What to produce >> Retype each line below precisely and omit all images.

Exercise data >>

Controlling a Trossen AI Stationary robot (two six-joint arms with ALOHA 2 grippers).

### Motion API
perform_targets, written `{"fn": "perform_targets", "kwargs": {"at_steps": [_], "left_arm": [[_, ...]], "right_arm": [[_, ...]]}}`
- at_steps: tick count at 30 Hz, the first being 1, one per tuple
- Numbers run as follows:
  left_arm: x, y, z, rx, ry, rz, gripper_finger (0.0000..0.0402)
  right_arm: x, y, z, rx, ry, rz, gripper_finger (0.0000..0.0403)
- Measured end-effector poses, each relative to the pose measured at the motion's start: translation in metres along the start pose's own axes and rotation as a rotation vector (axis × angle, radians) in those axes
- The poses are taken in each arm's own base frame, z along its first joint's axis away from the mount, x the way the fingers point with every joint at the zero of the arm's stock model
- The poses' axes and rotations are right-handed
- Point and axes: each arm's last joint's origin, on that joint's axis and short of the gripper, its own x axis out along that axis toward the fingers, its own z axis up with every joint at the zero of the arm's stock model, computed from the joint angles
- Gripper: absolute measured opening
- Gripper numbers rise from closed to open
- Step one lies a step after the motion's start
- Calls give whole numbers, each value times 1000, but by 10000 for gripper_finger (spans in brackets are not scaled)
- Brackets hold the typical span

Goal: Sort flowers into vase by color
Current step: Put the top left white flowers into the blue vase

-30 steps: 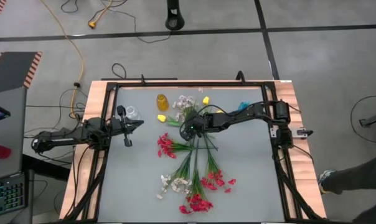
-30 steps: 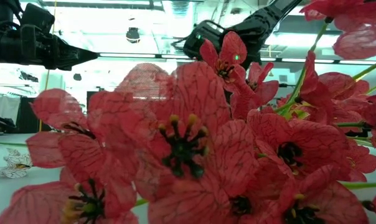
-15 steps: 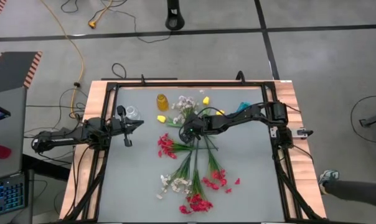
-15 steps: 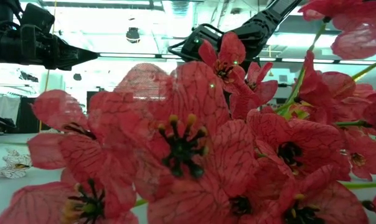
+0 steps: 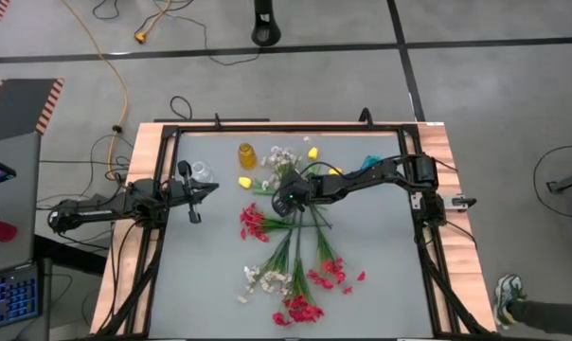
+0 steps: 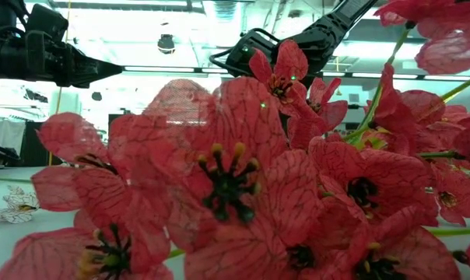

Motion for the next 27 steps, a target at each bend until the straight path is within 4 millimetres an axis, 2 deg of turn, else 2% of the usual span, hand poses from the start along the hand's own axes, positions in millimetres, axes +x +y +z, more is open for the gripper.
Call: {"fn": "perform_targets", "kwargs": {"at_steps": [9,14,21,27], "left_arm": [[0,0,0,0,0,0,2],[0,0,0,0,-1,0,2],[0,0,0,0,0,0,2],[0,0,0,0,0,0,2]], "right_arm": [[0,0,0,1,-2,2,96],[-1,1,0,-1,-1,5,55],[-13,1,6,-2,-6,10,47],[-37,1,19,-3,-33,32,47]]}}
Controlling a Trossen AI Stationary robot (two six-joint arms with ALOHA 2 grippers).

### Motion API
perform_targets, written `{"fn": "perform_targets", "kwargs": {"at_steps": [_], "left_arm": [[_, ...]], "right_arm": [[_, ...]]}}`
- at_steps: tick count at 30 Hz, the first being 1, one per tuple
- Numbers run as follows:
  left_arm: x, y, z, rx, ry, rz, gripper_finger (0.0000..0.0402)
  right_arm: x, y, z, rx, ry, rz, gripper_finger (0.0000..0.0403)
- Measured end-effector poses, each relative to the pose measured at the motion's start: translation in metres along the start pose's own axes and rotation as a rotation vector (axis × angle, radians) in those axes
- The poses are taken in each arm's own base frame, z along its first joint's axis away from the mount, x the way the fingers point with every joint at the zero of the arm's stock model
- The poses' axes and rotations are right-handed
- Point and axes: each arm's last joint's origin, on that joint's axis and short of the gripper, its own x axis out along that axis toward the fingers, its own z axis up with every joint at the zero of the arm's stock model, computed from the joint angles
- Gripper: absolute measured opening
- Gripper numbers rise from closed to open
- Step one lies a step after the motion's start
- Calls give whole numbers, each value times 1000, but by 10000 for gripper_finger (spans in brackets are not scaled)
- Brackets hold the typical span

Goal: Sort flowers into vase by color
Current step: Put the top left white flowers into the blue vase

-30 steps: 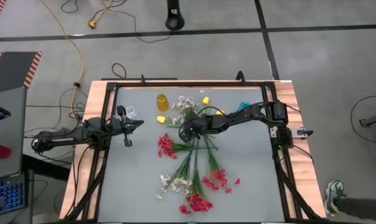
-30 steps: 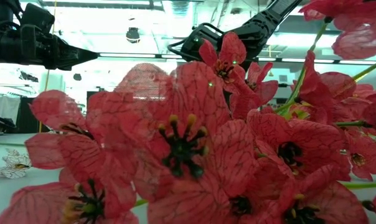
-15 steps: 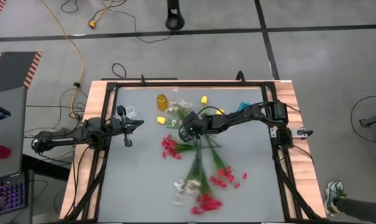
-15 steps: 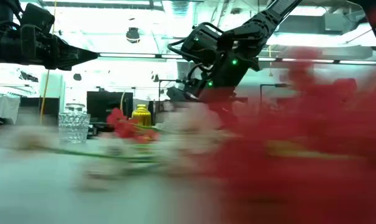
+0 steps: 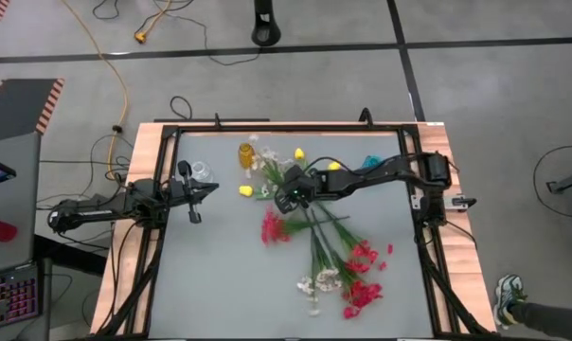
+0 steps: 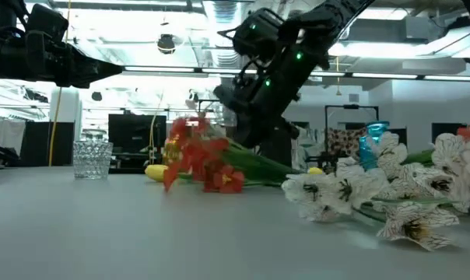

Expected answer >>
Controlling a Trossen AI Stationary robot (two six-joint arms with ALOHA 2 grippers).

### Motion API
perform_targets, written `{"fn": "perform_targets", "kwargs": {"at_steps": [_], "left_arm": [[_, ...]], "right_arm": [[_, ...]]}}`
- at_steps: tick count at 30 Hz, the first being 1, one per tuple
- Numbers run as follows:
  left_arm: x, y, z, rx, ry, rz, gripper_finger (0.0000..0.0402)
  right_arm: x, y, z, rx, ry, rz, gripper_finger (0.0000..0.0403)
- Measured end-effector poses, each relative to the pose measured at the motion's start: translation in metres along the start pose's own axes and rotation as a rotation vector (axis × angle, radians) in those axes
- The poses are taken in each arm's own base frame, z along its first joint's axis away from the mount, x the way the fingers point with every joint at the zero of the arm's stock model
- The poses' axes and rotations are right-handed
- Point and axes: each arm's last joint's origin, on that joint's axis and short of the gripper, its own x axis out along that axis toward the fingers, its own z axis up with every joint at the zero of the arm's stock model, computed from the joint angles
- Gripper: absolute measured opening
- Gripper numbers rise from closed to open
- Step one lies a step after the motion's start
- Calls give whole numbers, each value times 1000, but by 10000 for gripper_finger (spans in brackets are not scaled)
- Brackets hold the typical span

Goal: Sort flowers into vase by color
Current step: Put the top left white flowers into the blue vase

-30 steps: 
-30 steps: 
-15 steps: 
-15 steps: 
+0 steps: 
+0 steps: 

Motion for the next 27 steps, a target at each bend until the straight path is within 4 millimetres an axis, 2 deg of turn, else 2% of the usual span, hand poses from the start along the hand's own axes, positions in millimetres, axes +x +y +z, more is open for the gripper.
Call: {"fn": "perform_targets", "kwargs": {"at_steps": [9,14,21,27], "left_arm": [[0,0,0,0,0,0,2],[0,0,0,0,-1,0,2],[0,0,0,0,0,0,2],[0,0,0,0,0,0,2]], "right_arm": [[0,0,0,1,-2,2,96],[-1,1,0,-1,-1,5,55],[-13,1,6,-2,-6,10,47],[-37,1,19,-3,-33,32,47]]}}
Controlling a Trossen AI Stationary robot (two six-joint arms with ALOHA 2 grippers).

### Motion API
perform_targets, written `{"fn": "perform_targets", "kwargs": {"at_steps": [_], "left_arm": [[_, ...]], "right_arm": [[_, ...]]}}`
- at_steps: tick count at 30 Hz, the first being 1, one per tuple
- Numbers run as follows:
  left_arm: x, y, z, rx, ry, rz, gripper_finger (0.0000..0.0402)
  right_arm: x, y, z, rx, ry, rz, gripper_finger (0.0000..0.0403)
- Measured end-effector poses, each relative to the pose measured at the motion's start: translation in metres along the start pose's own axes and rotation as a rotation vector (axis × angle, radians) in those axes
- The poses are taken in each arm's own base frame, z along its first joint's axis away from the mount, x the way the fingers point with every joint at the zero of the arm's stock model
- The poses' axes and rotations are right-handed
- Point and axes: each arm's last joint's origin, on that joint's axis and short of the gripper, its own x axis out along that axis toward the fingers, its own z axis up with every joint at the zero of the arm's stock model, computed from the joint angles
- Gripper: absolute measured opening
- Gripper numbers rise from closed to open
- Step one lies a step after the motion's start
- Calls give whole numbers, each value times 1000, but by 10000 for gripper_finger (spans in brackets are not scaled)
- Brackets hold the typical span

Goal: Sort flowers into vase by color
Current step: Put the top left white flowers into the blue vase

-30 steps: 
-30 steps: 
-15 steps: 
-15 steps: 
+0 steps: 
+0 steps: 

With this output, the exercise is done.